StoPred: Accurate Stoichiometry Prediction for Protein Complexes Using Protein Language Models and Graph Attention

Proteins often function as part of complexes, and the specific stoichiometry of these assemblies is critical for their biological roles, but experimental determination of assembly composition remains challenging and existing computational methods for stoichiometry prediction are limited. Existing approaches rely on template-based searches or require predefined stoichiometry for structure prediction, hampering their applicability to proteins without close homologs or known assembly states. Recent advances using protein language models (pLM) have enabled sequence-based prediction of homo-oligomer stoichiometry, but these methods are not applicable to hetero-oligomeric complexes and do not fully leverage inter-subunit relationships. Here, we present StoPred, a method that predicts the stoichiometry of protein complexes by integrating pLM embeddings with a graph attention network to model subunit-level interactions. StoPred infers stoichiometry directly from sequence or structure features for both homo-and hetero-oligomers, without requiring template assemblies or predefined composition.

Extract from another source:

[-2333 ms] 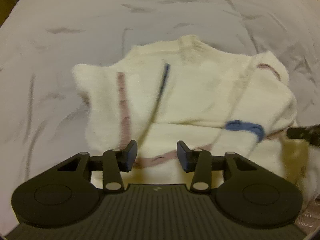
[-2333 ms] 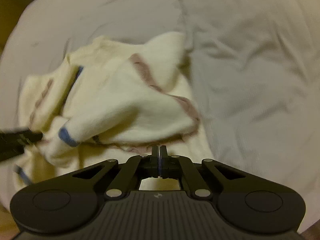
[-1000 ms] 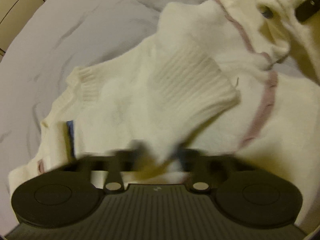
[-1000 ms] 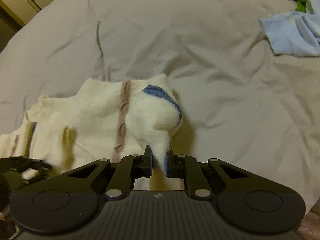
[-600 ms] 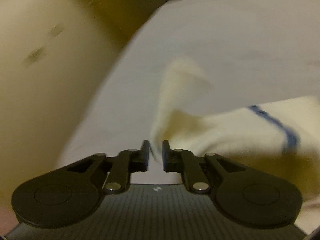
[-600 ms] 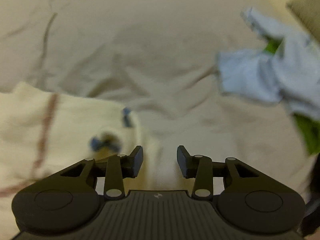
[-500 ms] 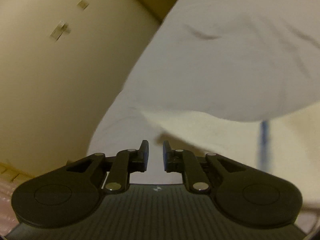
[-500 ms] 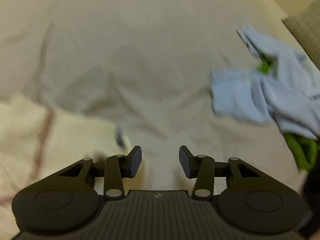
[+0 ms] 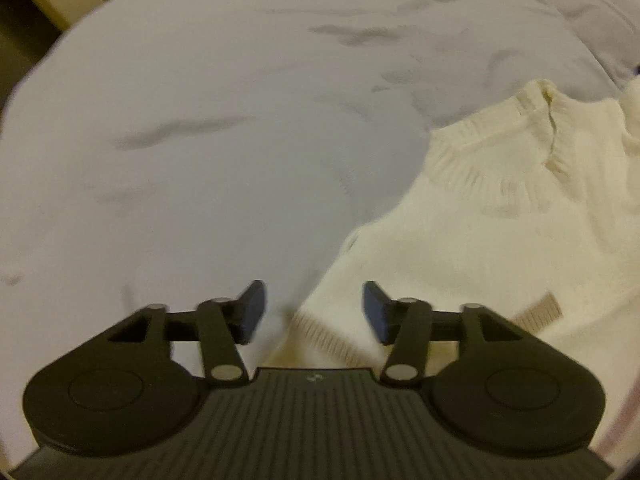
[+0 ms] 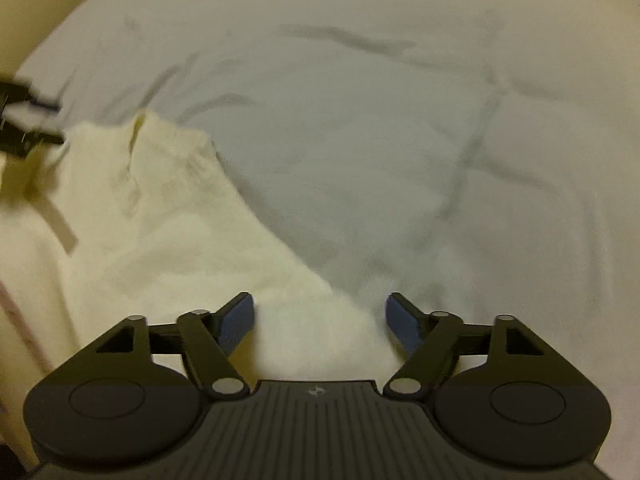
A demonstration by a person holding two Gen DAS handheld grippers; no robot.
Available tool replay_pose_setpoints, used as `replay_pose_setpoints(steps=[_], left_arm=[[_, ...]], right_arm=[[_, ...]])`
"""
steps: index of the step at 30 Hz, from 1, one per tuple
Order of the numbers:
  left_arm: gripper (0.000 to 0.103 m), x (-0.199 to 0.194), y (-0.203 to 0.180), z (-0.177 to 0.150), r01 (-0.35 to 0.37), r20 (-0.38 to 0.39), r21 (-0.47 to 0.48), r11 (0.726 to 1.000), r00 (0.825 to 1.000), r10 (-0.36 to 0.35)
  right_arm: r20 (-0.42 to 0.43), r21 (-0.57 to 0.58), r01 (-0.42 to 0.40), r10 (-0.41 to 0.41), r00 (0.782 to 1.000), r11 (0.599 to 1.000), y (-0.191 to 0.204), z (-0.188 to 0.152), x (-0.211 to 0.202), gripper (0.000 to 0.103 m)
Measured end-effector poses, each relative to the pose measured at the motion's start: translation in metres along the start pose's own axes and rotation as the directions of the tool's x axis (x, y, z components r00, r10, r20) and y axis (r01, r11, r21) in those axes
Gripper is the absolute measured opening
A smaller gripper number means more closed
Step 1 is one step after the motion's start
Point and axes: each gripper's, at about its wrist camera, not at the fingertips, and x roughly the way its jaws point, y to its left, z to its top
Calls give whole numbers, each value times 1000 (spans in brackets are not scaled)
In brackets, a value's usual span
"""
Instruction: Fold clothes
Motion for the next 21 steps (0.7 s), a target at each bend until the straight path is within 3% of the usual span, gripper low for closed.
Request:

We benchmark StoPred against deep learning-based and template-based methods, and show that it achieves improved accuracy and efficiency across curated and blind datasets, with up to 16% and 41% higher top-1 accuracy for homomeric and heteromeric complexes, respectively, compared to the strongest prior method on our held-out test dataset. More importantly, StoPred is the first deep learning-based method capable of accurately predicting the stoichiometry of hetero-oligomeric complexes.